**PROBLEM REQUIREMENTS**
Go through the entries below and collect each line with the string "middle" in it.
START MATERIAL FOR THIS EXERCISE
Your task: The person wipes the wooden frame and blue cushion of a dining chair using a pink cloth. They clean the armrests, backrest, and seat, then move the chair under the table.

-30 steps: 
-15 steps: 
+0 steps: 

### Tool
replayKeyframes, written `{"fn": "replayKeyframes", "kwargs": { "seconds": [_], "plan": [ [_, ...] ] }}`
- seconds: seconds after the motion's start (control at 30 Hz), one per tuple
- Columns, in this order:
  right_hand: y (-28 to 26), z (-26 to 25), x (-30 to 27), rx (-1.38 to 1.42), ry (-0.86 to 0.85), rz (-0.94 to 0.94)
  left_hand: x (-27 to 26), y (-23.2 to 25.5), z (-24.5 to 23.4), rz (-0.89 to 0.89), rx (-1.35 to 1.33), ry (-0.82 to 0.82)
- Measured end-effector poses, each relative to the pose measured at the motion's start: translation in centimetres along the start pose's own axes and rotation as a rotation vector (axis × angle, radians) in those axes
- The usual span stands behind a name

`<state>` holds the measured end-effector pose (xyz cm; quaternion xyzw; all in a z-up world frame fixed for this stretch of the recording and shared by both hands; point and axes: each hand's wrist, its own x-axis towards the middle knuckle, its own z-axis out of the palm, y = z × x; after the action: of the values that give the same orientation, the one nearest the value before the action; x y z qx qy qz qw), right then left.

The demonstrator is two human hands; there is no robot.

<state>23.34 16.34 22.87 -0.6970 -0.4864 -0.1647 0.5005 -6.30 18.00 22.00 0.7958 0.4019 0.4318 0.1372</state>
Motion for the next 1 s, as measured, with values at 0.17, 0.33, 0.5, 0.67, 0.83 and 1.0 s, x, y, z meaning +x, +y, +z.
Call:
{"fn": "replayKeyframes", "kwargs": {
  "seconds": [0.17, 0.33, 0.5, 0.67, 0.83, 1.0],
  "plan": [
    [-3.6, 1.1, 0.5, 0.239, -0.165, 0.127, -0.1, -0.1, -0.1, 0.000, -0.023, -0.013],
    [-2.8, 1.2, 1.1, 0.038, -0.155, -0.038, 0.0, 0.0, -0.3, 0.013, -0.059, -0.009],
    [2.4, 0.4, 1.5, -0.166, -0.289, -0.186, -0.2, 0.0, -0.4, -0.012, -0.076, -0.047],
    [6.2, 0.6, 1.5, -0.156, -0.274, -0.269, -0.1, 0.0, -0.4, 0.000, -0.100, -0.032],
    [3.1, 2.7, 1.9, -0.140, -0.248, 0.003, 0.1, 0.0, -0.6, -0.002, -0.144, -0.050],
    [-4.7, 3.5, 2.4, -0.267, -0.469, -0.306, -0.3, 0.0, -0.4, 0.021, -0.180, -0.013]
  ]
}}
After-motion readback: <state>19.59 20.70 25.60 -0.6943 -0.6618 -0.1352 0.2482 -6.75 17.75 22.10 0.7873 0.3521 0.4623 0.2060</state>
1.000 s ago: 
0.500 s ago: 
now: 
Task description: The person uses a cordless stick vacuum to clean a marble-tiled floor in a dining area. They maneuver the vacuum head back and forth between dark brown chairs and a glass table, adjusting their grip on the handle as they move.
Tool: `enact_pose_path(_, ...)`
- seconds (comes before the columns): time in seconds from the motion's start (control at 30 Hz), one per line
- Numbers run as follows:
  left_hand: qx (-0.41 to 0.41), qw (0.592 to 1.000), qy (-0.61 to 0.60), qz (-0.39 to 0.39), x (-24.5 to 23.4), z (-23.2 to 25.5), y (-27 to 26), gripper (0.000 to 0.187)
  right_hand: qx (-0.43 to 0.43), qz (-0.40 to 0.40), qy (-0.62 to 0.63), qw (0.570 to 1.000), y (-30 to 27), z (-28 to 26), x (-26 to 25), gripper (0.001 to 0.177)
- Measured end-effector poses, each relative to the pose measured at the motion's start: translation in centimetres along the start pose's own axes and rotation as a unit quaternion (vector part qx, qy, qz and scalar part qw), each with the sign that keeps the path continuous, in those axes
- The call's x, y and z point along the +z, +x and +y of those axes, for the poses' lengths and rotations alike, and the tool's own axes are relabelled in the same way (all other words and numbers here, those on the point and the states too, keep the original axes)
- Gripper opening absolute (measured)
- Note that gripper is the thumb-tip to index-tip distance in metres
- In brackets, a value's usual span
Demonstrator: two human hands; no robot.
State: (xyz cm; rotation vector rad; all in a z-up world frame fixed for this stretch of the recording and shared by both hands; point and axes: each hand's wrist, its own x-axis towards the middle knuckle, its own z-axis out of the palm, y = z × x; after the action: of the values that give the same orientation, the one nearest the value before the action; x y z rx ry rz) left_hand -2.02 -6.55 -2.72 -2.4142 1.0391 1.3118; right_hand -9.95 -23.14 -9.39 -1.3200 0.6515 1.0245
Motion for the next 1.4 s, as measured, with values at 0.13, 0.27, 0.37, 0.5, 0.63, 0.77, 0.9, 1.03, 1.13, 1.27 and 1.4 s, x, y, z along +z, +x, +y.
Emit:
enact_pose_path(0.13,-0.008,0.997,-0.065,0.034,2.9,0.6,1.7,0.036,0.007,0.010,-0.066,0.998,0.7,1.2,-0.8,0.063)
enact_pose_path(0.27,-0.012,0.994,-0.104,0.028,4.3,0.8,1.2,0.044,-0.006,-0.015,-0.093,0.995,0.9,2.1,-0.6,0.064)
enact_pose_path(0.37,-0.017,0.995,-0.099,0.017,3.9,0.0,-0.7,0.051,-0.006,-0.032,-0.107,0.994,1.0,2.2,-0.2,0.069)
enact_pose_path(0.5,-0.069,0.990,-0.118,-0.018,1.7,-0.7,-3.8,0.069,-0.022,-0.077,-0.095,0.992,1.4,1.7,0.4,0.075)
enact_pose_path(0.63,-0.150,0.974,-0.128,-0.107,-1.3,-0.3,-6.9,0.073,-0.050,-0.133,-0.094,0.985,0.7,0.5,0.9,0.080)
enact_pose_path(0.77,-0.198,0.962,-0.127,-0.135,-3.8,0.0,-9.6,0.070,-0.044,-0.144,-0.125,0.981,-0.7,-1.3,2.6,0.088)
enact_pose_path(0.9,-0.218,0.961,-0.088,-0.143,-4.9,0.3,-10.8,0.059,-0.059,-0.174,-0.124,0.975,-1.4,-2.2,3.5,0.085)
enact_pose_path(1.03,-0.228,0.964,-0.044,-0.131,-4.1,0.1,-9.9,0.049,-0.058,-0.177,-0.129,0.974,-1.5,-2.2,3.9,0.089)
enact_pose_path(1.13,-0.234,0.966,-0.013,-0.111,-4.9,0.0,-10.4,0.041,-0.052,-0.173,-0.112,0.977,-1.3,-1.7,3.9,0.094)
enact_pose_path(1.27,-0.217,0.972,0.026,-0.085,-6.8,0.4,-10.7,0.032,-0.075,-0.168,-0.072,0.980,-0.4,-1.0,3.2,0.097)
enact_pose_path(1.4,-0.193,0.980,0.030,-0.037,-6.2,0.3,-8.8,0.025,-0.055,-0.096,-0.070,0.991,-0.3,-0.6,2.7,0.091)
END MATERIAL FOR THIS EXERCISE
**TASK SOLUTION**
`<state>` holds the measured end-effector pose (xyz cm; quaternion xyzw; all in a z-up world frame fixed for this stretch of the recording and shared by both hands; point and axes: each hand's wrist, its own x-axis towards the middle knuckle, its own z-axis out of the palm, y = z × x; after the action: of the values that give the same orientation, the one nearest the value before the action; x y z qx qy qz qw), right then left.
State: (xyz cm; rotation vector rad; all in a z-up world frame fixed for this stretch of the recording and shared by both hands; point and axes: each hand's wrist, its own x-axis towards the middle knuckle, its own z-axis out of the palm, y = z × x; after the action: of the values that give the same orientation, the one nearest the value before the action; x y z rx ry rz) left_hand -2.02 -6.55 -2.72 -2.4142 1.0391 1.3118; right_hand -9.95 -23.14 -9.39 -1.3200 0.6515 1.0245

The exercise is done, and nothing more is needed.